Garantir la continuité du vélo partagé
Garantir la continuité du vélo partagé
Le 29 juillet, le Conseil d’État a annulé les licences de cyclopartage actuellement en vigueur à Bruxelles. Cette décision fait suite au recours introduit par Lime, qui n’avait pas obtenu de licence suite au marché public de 2023. Les opérateurs concernés doivent désormais retirer leurs vélos et trottinettes au plus tard le 1er septembre.
Pour Avello, cette situation pose une question essentielle : comment garantir la continuité d’une offre de mobilité aujourd’hui largement utilisée par les Bruxellois·es ?
Une offre qui répond à un besoin réel
Le vélo partagé fait désormais partie du paysage bruxellois. En 2025, près de 5 millions de trajets ont été réalisés avec des vélos partagés dans la Région. En additionnant vélos et trottinettes, ce sont 14,5 millions de trajets qui ont été effectués.
Ces chiffres montrent que ces services répondent à des besoins concrets : se déplacer quotidiennement, rejoindre son lieu de travail ou d’études, effectuer un trajet court ou encore compléter un déplacement réalisé en transports en commun.
Une décision juridique, pas une décision politique
Contrairement aux trottinettes partagées, dont le gouvernement bruxellois avait déjà annoncé la fin à partir du 1er janvier 2027, la disparition des vélos partagés n’est pas le résultat d’une décision politique. Le gouvernement avait au contraire prévu de maintenir cette offre.
L’annulation des licences découle d’un recours introduit par Lime, qui contestait la procédure d’attribution des licences. Le Conseil d’État a ensuite acté la fin de l’offre de vélos partagés en libre-service, une conséquence que le gouvernement n’avait pas choisie.
Le problème qui se pose concerne les usagers : supprimer une offre de vélos partagés, c’est supprimer une possibilité de déplacement pour une partie de la population.
Villo! ne peut pas remplacer cette offre
Si Bruxelles dispose bien du système public de vélos partagés Villo!, ce dernier ne répond pas aujourd’hui à l’ensemble des besoins des usagers. Les vélos sont trop lourds et souvent dans un mauvais état, et les stations sont trop éloignées (voir l’analyse d’Avello).
Dans ces conditions, la disparition d’une flotte de vélos et de trottinettes en free-floating ne peut pas être compensée simplement par les vélos Villo! disponibles aujourd’hui.

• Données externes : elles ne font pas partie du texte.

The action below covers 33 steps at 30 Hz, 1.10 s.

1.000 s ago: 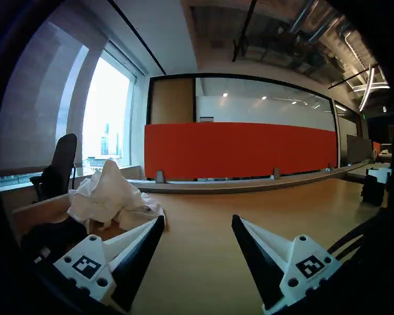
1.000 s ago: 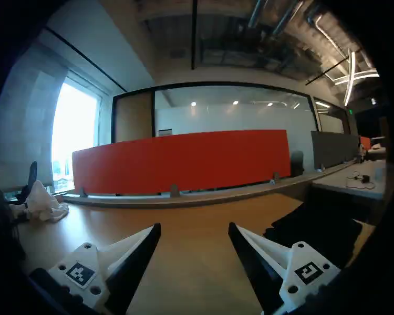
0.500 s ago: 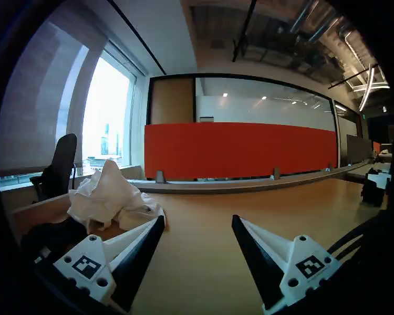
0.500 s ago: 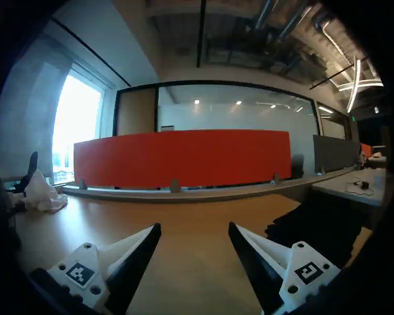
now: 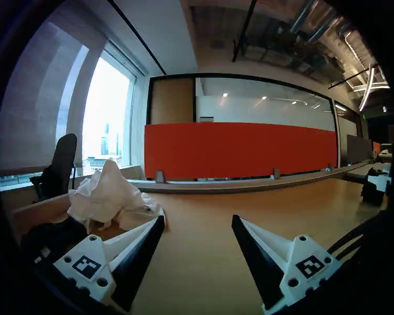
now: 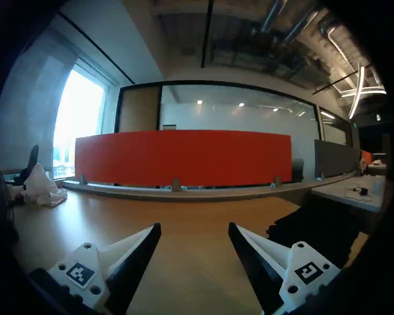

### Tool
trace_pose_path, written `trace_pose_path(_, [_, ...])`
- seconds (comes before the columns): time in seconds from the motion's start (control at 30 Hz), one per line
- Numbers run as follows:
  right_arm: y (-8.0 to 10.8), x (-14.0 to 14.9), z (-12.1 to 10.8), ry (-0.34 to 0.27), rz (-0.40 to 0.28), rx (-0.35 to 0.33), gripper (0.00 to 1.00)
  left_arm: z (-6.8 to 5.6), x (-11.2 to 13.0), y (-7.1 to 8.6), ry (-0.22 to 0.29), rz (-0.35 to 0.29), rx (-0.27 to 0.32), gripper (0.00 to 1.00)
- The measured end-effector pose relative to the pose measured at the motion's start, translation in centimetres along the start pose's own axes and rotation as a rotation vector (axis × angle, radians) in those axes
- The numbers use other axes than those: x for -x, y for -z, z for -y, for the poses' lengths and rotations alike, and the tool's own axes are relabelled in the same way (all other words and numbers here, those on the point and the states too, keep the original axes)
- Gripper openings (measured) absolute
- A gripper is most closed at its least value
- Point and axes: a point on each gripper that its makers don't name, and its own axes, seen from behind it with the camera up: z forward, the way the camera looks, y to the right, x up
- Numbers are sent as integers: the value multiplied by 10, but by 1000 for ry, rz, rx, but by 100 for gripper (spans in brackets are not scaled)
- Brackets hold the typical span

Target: Fold towel

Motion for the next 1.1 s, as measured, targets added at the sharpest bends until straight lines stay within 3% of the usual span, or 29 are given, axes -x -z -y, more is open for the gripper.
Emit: trace_pose_path(1.1, [0,-2,6,-1,3,-24,99,0,0,-1,0,0,0,95])
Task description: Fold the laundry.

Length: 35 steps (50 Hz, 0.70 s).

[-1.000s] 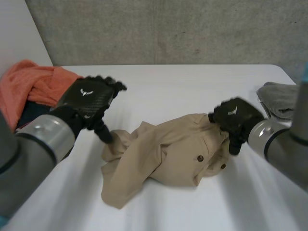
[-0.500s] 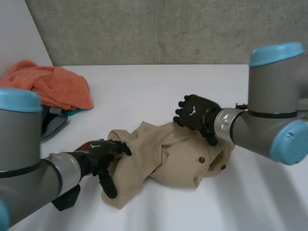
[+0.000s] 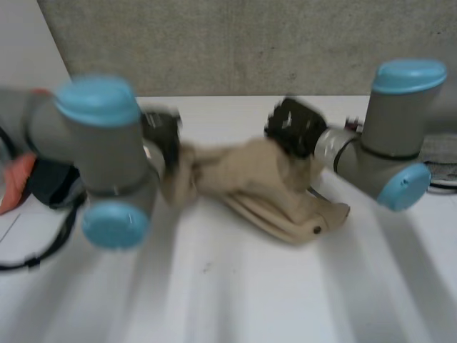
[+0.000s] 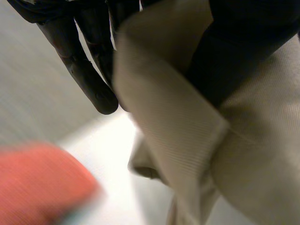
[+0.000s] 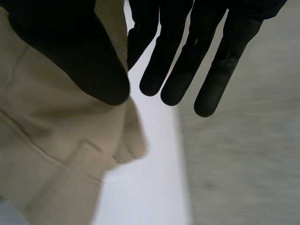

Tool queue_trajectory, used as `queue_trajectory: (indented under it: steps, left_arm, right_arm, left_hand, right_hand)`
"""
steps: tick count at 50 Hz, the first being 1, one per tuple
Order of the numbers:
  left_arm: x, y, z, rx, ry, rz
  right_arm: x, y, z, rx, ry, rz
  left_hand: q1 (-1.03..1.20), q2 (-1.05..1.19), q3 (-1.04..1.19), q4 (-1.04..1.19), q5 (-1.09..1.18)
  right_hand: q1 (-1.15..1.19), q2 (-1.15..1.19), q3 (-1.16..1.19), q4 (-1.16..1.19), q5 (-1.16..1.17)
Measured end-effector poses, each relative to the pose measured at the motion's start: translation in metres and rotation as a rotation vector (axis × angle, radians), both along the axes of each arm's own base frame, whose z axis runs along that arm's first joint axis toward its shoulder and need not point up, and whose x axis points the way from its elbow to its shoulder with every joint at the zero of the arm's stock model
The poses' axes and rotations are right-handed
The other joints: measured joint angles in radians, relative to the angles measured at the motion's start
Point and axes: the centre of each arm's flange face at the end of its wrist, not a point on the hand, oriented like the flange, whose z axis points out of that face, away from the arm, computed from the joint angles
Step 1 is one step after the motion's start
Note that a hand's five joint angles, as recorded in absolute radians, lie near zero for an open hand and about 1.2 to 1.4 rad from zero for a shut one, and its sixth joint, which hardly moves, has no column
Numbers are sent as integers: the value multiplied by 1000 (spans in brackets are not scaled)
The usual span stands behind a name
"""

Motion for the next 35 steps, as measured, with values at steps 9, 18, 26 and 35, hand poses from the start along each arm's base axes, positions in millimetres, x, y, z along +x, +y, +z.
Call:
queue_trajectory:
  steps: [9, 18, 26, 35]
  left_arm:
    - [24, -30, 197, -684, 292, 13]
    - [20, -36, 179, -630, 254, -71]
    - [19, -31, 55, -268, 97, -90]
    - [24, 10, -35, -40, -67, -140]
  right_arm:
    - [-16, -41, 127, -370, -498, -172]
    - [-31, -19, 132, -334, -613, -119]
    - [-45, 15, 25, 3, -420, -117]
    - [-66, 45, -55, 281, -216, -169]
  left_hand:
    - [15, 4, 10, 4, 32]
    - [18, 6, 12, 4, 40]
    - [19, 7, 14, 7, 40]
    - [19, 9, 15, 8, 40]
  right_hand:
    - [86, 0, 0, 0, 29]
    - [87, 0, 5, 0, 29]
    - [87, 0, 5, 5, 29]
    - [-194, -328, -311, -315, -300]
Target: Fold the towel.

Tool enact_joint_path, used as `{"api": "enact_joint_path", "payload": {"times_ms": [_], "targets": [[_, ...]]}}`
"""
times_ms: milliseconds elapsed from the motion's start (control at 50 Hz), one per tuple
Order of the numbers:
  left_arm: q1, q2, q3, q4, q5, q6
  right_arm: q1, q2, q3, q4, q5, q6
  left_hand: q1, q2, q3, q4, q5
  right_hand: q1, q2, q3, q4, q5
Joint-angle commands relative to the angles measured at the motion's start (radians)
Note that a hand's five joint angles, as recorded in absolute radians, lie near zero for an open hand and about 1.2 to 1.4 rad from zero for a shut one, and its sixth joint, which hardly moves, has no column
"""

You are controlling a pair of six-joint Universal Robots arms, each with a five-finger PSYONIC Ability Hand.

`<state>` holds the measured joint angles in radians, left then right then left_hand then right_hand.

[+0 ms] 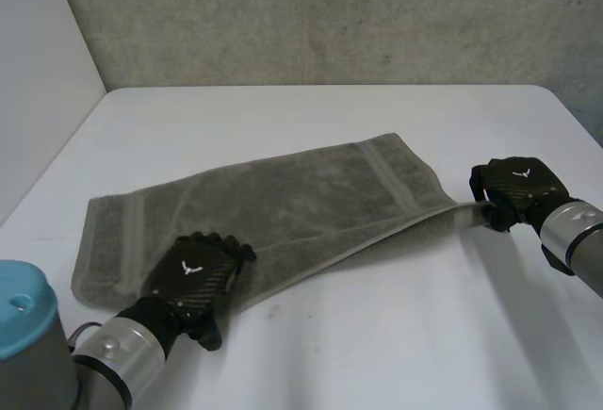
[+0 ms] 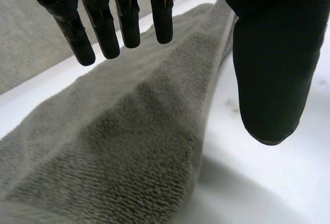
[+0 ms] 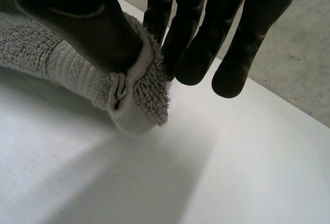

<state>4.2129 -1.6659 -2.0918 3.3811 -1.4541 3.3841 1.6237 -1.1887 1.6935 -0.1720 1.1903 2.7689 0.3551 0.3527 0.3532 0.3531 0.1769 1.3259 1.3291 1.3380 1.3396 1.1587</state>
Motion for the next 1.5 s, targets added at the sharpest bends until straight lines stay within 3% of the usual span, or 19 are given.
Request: {"api": "enact_joint_path", "payload": {"times_ms": [20, 100, 160, 440, 540, 700, 980, 1160, 1380, 1500], "targets": [[-0.037, -0.075, -0.007, 0.067, -0.106, 0.003, -0.001, 0.0, 0.003, -0.001, -0.001, 0.0, 0.064, 0.066, 0.066, 0.066, 0.068, 0.07, 0.067, 0.058, 0.057, 0.063], [-0.044, -0.077, -0.014, 0.076, -0.202, 0.014, -0.001, 0.001, 0.003, -0.003, -0.001, 0.0, 0.067, 0.069, 0.069, 0.069, 0.071, 0.07, 0.067, 0.058, 0.057, 0.063], [-0.044, -0.081, -0.02, 0.09, -0.229, 0.015, -0.001, 0.001, 0.003, -0.003, -0.003, -0.002, 0.067, 0.069, 0.069, 0.069, 0.071, 0.07, 0.067, 0.058, 0.057, 0.063], [-0.04, -0.21, 0.004, 0.224, -0.27, 0.023, -0.001, 0.003, 0.008, -0.004, -0.003, -0.002, 0.076, 0.078, 0.078, 0.078, 0.079, 0.07, 0.067, 0.058, 0.057, 0.063], [-0.028, -0.287, 0.081, 0.248, -0.331, 0.11, -0.001, 0.003, 0.009, -0.004, -0.005, -0.003, 0.111, 0.113, 0.113, 0.113, 0.115, 0.07, 0.067, 0.058, 0.057, 0.063], [-0.017, -0.331, 0.194, 0.296, -0.344, 0.182, -0.001, 0.003, 0.011, -0.004, -0.005, -0.003, 0.155, 0.157, 0.157, 0.157, 0.158, 0.07, 0.067, 0.058, 0.057, 0.063], [0.119, -0.442, 0.418, 0.265, -0.305, 0.193, -0.002, 0.006, 0.011, -0.004, -0.005, -0.003, 0.275, 0.278, 0.277, 0.277, 0.279, 0.07, 0.067, 0.058, 0.057, 0.063], [0.193, -0.52, 0.564, 0.109, -0.288, 0.189, -0.002, 0.012, 0.012, -0.004, -0.006, -0.006, 0.343, 0.345, 0.345, 0.345, 0.346, 0.07, 0.067, 0.058, 0.057, 0.063], [0.21, -0.39, 0.5, 0.034, -0.196, 0.173, -0.002, 0.014, 0.015, -0.004, -0.008, -0.02, 0.34, 0.342, 0.342, 0.342, 0.344, 0.07, 0.067, 0.058, 0.057, 0.063], [0.197, -0.267, 0.437, -0.02, -0.169, 0.093, -0.002, 0.018, 0.015, -0.004, -0.009, -0.021, 0.296, 0.298, 0.298, 0.298, 0.3, 0.07, 0.067, 0.058, 0.057, 0.063]]}}
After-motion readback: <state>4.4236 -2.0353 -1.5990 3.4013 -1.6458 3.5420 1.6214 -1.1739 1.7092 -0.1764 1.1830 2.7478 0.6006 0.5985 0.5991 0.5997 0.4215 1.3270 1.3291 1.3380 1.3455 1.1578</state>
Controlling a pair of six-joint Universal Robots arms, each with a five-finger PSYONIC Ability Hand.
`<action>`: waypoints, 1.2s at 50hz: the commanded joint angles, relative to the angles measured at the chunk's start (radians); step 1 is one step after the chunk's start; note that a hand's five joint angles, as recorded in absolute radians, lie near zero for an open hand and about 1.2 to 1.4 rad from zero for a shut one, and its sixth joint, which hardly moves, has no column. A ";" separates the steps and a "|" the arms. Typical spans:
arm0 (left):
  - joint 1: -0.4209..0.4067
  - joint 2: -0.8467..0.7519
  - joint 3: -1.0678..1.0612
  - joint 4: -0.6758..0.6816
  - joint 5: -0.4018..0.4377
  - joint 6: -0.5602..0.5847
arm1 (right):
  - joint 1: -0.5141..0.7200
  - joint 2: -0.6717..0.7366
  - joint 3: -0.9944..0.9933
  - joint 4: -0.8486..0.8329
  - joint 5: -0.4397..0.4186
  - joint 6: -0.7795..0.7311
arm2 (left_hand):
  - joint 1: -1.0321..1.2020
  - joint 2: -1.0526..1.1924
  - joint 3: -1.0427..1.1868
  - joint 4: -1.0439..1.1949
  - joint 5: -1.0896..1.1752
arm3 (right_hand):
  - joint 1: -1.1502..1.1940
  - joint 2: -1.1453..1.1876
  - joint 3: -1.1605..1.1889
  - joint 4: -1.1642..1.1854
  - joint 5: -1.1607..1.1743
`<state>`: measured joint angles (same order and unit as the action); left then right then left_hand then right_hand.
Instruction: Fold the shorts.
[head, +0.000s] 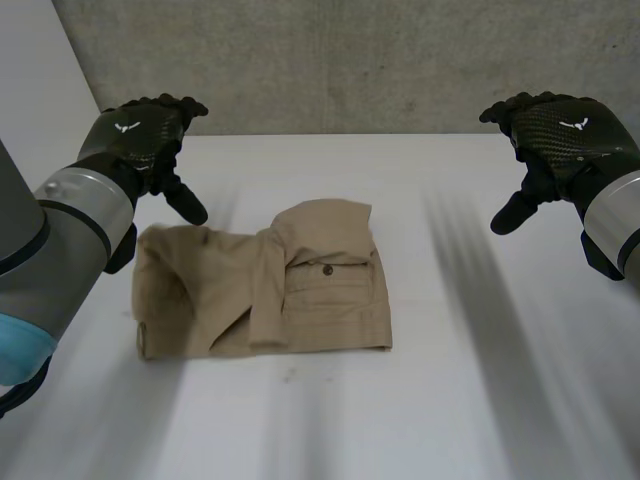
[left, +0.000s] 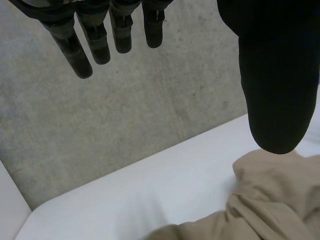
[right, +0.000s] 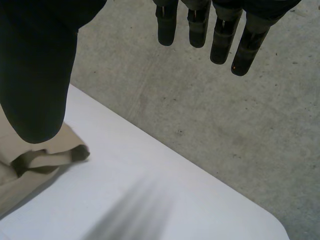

Cette situation démontre l’importance pour la Région de disposer d’une offre publique performante de vélos partagés. Une politique de mobilité ne doit pas dépendre de décisions prises par des opérateurs privés ou de marchés publics dont les effets peuvent être remis en cause plusieurs années plus tard.
Partage vs possession
La solution d’acheter un vélo personnel ne conviendra pas à tout le monde.
D’abord parce que la possession d’un vélo implique de le stationner en sécurité. Dans une Région où toutes les personnes ne disposent pas d’un espace adapté, cette condition constitue déjà un frein. Ensuite parce que l’achat ou le leasing ne permettent pas non plus de répondre au besoin de personnes qui souhaitent combiner ponctuellement vélo et transports en commun, sans devoir posséder et entretenir leur propre vélo.
Quelle solution transitoire ?
Le gouvernement bruxellois et les acteurs du secteur doivent maintenant se mettre autour de la table afin de trouver une solution. Une rencontre est prévue à la mi-août.
À long terme, une nouvelle procédure sera probablement mise en place. Mais un nouveau marché public ne se prépare pas en quelques jours : entre la définition du cadre, la procédure d’attribution et la mise en service des opérateurs, plusieurs mois peuvent être nécessaires. C’est trop pour les usagers.
Alors que Bruxelles cherche à réduire la place occupée par la voiture et à offrir davantage d’alternatives pour les déplacements quotidiens, il serait paradoxal de perdre une offre utilisée pour plusieurs millions de trajets chaque année sans proposer de solution de remplacement.
Avello demande donc au gouvernement bruxellois et aux différents opérateurs d’agir rapidement pour garantir la continuité du cyclo-partage en libre-service et éviter toute interruption dans l’offre. Le temps d’une nouvelle procédure, les Bruxellois·es doivent pouvoir continuer à compter sur cette offre de mobilité.